## EXERCISE
Look below for the line that has "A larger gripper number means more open". Set down the lines from there through the line that has "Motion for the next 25", exactly as written.

*** Block opens ***

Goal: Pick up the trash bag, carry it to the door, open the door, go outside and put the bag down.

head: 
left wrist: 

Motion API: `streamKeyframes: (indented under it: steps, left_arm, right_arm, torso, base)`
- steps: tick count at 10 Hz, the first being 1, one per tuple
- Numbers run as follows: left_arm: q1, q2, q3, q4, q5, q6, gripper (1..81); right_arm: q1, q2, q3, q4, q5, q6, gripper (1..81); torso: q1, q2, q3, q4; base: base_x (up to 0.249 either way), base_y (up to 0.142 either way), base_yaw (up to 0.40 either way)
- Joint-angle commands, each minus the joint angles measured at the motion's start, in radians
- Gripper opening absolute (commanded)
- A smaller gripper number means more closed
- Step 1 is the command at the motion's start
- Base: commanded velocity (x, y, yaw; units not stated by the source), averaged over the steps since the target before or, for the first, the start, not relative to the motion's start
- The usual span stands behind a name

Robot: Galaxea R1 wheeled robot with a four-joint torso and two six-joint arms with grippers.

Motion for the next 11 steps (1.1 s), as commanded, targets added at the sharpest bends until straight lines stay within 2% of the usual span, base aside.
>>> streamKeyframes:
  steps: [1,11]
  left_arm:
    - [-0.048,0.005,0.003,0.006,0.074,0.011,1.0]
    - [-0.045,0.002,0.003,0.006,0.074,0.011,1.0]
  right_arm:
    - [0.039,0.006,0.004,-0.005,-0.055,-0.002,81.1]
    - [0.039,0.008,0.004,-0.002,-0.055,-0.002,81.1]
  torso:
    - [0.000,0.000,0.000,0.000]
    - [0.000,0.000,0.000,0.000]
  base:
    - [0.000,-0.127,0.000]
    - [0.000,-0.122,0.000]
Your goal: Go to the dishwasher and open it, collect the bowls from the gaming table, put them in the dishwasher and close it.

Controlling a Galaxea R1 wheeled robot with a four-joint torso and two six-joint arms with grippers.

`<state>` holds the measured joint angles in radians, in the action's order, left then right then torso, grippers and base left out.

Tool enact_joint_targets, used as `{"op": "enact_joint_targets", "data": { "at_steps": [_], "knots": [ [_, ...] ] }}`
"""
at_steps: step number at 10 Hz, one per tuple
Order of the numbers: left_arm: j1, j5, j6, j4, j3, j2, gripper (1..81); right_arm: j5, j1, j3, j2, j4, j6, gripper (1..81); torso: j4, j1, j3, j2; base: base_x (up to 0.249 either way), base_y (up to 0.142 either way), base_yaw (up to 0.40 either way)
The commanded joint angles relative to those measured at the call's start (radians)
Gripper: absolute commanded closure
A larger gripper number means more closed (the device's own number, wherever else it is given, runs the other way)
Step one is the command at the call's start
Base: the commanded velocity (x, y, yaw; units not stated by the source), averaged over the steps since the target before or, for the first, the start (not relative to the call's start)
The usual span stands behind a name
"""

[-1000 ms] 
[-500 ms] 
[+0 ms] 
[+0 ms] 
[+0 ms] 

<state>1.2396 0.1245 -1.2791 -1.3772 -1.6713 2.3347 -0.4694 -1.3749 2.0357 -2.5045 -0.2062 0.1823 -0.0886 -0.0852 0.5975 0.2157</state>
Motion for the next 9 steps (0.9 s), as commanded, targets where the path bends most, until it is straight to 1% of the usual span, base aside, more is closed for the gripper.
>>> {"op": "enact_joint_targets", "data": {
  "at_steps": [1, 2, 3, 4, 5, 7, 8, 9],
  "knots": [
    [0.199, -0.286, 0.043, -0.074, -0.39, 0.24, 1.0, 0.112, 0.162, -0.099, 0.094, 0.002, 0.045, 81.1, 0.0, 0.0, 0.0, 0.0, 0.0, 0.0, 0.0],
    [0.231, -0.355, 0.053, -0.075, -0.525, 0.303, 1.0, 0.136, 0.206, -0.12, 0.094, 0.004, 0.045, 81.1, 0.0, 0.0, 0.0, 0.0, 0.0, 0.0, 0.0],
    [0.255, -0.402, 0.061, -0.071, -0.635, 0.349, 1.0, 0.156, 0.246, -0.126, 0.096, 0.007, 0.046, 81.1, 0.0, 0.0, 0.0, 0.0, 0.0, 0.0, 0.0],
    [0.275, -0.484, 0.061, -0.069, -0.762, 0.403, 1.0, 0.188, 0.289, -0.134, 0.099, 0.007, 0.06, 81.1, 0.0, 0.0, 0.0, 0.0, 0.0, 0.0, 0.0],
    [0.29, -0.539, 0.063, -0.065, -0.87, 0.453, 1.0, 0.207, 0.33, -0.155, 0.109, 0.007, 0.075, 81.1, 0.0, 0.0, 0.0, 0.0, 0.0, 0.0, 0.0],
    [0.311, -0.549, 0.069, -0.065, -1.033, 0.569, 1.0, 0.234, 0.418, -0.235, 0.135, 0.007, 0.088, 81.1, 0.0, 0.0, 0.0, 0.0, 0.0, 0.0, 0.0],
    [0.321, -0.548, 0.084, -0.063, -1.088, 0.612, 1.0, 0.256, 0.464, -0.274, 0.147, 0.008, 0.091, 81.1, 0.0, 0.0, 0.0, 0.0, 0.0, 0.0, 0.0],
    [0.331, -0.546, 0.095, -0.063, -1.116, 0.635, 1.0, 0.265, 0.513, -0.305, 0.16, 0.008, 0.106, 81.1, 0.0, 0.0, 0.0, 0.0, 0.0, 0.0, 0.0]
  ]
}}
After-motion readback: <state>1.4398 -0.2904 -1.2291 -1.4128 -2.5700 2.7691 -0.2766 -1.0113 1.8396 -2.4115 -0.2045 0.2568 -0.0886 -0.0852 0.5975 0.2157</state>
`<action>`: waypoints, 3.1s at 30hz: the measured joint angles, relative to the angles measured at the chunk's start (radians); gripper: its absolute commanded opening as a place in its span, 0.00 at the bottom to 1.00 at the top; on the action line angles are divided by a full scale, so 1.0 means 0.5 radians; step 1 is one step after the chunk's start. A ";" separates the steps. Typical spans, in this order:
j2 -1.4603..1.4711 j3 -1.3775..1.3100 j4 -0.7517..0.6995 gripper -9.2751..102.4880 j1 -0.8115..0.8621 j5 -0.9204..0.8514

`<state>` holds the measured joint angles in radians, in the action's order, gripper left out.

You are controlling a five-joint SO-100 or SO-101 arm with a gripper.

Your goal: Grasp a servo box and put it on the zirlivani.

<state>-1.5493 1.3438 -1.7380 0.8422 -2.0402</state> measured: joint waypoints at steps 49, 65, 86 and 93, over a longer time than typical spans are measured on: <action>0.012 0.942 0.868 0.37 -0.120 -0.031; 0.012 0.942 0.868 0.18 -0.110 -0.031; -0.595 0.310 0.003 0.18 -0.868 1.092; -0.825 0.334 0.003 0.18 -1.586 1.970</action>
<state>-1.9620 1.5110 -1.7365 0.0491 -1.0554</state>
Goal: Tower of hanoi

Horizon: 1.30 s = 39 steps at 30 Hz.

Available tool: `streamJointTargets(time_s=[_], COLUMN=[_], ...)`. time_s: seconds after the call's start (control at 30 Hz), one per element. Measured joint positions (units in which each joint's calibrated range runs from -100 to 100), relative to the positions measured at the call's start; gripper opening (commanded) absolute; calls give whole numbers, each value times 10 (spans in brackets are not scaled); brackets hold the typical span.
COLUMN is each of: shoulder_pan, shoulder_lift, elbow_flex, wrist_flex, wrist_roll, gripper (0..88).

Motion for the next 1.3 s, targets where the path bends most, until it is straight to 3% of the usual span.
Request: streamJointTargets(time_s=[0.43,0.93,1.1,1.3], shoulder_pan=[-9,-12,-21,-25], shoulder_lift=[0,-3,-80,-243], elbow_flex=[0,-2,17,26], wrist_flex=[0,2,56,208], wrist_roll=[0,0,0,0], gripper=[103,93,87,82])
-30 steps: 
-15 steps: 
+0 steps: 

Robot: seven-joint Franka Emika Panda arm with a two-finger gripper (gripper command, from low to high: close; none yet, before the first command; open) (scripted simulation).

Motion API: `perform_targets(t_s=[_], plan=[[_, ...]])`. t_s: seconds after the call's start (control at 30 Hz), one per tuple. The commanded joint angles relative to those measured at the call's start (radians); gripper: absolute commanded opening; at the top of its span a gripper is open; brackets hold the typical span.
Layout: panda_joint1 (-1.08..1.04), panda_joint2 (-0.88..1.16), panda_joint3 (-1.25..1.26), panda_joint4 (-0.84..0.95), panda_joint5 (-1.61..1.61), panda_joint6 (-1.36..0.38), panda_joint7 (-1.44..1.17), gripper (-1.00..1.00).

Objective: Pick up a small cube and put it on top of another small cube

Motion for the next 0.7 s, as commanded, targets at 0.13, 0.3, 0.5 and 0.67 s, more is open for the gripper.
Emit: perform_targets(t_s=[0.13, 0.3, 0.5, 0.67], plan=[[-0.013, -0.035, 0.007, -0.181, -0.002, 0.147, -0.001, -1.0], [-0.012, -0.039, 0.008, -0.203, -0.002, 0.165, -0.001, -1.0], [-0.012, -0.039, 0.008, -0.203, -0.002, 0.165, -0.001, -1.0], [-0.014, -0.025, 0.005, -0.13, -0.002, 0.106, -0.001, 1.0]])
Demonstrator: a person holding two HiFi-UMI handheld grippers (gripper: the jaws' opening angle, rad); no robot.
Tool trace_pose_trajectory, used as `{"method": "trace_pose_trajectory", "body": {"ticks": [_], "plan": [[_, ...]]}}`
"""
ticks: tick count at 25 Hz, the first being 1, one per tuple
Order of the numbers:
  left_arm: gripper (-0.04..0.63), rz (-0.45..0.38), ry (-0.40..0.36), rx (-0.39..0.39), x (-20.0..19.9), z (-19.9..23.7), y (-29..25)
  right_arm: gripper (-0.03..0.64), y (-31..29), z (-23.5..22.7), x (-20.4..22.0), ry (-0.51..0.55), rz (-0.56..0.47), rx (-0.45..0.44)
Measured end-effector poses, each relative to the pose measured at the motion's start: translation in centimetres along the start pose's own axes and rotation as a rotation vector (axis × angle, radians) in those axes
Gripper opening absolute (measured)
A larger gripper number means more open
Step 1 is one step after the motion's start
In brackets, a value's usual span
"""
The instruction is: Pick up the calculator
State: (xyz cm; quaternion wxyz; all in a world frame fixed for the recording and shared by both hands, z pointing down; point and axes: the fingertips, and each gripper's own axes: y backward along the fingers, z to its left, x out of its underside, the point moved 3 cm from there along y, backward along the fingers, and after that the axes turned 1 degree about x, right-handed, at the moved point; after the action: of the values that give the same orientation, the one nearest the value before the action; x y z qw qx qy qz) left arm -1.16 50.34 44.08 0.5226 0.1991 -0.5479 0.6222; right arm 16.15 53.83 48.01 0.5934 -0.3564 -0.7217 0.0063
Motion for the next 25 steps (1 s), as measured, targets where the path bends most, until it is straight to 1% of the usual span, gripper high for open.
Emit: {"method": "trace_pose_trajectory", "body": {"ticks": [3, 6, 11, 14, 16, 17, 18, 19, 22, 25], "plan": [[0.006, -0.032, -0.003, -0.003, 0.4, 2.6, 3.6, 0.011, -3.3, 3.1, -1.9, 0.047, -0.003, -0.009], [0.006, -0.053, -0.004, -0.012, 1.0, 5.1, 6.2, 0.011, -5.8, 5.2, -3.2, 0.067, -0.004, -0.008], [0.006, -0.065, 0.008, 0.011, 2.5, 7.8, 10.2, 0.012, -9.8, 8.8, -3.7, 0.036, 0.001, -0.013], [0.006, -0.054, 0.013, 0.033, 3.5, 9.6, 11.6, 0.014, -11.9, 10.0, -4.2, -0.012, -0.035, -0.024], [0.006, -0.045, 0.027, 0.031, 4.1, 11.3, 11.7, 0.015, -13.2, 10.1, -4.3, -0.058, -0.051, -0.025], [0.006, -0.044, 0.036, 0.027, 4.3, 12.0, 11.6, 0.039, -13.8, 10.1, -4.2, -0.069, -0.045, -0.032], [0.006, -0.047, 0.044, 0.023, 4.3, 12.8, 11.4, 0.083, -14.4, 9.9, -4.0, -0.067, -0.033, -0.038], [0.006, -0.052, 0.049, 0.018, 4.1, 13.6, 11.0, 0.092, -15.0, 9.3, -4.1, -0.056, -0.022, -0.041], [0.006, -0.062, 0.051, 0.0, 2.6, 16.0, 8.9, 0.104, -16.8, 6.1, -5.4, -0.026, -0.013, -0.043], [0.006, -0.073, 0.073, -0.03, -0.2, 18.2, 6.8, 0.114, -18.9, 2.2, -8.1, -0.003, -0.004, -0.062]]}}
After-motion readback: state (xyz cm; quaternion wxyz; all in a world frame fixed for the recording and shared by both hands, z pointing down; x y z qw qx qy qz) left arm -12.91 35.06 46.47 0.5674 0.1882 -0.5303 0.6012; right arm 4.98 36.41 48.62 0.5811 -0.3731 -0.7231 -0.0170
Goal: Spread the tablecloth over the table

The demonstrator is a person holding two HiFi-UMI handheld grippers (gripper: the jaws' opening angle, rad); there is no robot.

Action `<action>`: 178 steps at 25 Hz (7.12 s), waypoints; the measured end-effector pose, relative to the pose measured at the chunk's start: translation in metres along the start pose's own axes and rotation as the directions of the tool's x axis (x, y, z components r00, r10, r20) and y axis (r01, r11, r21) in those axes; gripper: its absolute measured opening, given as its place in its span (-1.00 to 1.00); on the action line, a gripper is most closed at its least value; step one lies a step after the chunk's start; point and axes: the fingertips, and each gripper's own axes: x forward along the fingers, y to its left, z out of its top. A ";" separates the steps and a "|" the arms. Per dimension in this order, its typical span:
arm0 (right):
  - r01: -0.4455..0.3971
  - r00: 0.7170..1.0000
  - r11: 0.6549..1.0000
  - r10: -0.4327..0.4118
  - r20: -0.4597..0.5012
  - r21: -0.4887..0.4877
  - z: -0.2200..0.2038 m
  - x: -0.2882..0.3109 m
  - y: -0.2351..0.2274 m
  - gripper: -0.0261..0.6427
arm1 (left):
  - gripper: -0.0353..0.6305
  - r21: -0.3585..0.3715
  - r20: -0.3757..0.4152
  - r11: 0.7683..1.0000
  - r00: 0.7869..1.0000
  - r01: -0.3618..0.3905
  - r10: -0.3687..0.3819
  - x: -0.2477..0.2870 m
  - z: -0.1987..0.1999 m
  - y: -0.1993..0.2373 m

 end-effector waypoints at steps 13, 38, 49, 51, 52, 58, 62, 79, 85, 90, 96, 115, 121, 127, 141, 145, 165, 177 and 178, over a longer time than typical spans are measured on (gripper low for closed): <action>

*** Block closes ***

## EXPECTED ANSWER
A larger gripper number means more open
Step 1 is one step after the motion's start
In brackets, a value's usual span
"""
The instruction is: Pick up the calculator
State: (xyz cm; quaternion wxyz; all in a world frame fixed for the recording and shared by both hands, z pointing down; point and axes: the fingertips, and each gripper's own axes: y backward along the fingers, z to its left, x out of its underside, the point moved 3 cm from there along y, backward along the fingers, and after that the axes turned 1 degree about x, right-handed, at the moved point; after the action: of the values that give the same orientation, the one nearest the value before the action; x y z qw qx qy qz) left arm -1.16 50.34 44.08 0.5226 0.1991 -0.5479 0.6222; right arm 16.15 53.83 48.01 0.5934 -0.3564 -0.7217 0.0063
Motion for the next 25 steps (1 s), as measured, targets where the path bends most, until it is straight to 1% of the usual span, gripper high for open.

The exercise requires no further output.